DATA -
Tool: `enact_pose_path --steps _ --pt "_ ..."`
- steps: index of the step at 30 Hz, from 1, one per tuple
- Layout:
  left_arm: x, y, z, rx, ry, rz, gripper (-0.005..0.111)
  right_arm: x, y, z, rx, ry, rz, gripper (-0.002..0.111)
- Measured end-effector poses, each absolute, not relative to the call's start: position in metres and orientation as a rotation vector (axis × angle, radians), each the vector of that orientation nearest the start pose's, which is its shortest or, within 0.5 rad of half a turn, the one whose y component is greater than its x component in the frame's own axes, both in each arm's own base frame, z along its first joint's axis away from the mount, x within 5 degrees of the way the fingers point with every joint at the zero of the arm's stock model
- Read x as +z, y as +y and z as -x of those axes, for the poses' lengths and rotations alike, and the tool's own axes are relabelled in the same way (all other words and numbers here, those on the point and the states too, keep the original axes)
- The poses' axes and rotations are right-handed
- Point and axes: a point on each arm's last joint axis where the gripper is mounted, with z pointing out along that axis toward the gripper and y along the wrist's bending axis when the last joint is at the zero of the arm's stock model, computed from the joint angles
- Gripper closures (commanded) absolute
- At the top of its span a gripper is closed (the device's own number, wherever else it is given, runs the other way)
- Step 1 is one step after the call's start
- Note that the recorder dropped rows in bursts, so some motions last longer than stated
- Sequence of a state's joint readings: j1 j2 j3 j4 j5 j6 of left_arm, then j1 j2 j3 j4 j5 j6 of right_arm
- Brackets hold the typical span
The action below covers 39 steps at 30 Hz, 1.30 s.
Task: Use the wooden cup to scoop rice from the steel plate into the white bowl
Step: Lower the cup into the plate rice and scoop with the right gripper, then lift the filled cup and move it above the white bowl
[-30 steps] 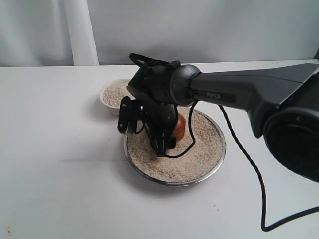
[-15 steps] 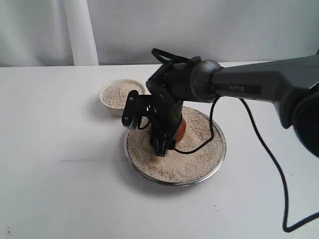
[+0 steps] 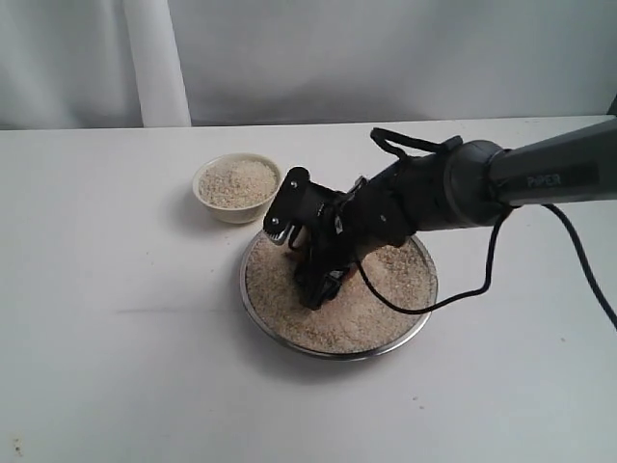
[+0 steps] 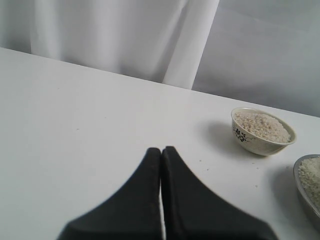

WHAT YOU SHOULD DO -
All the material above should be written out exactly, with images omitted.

OUTPUT OF THE EXERCISE -
Tool: `enact_pose_path --steps _ --pt "_ ..."`
- steps: index of the step at 30 Hz, from 1, one per tuple
- Layout:
  left_arm: x, y, z, rx, ry, rz, gripper (-0.005..0.111)
  right_arm: x, y, z, rx, ry, rz, gripper (-0.002..0.111)
- Measured end-effector poses, each absolute, not relative to the call's start: position in metres and orientation as a rotation vector (axis × angle, radians), each the vector of that orientation nearest the start pose's, which is its shortest or, within 0.5 rad of half a turn, the one whose y component is greater than its x component in the frame's own axes, both in each arm's own base frame, z along its first joint's axis away from the mount, x within 5 degrees of the way the fingers point with every joint at the zero of the arm's stock model
- Read x as +z, y as +y and z as -x of those axes, for the poses' lengths and rotations alike, and the tool's own axes are relabelled in the same way (all other words and numbers here, those on the point and the states too, keep the original axes)
- The poses' axes and rotations are right-handed
- Point and axes: a point on each arm's last joint axis where the gripper is mounted, with z pointing out along that axis toward the gripper and y along the wrist's bending axis when the last joint is at the zero of the arm's stock model, computed from the joint angles
- Gripper closures (commanded) absolute
- At the top of its span a gripper is closed (the device's own number, wherever else it is given, runs the other way)
- Step 1 is one step after the call's start
- Note that the recorder dropped rows in bursts, so some motions last longer than stated
- Sequence of a state's joint readings: j1 j2 j3 j4 j5 j6 of left_arm, then j1 j2 j3 j4 j5 j6 of right_arm
- Brackets hold the typical span
The action below covers 39 steps at 30 Hz, 1.30 s.
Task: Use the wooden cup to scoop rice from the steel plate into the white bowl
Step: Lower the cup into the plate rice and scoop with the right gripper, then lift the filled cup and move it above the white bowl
[-30 steps] 
[-15 steps] 
[+0 steps] 
[+0 steps] 

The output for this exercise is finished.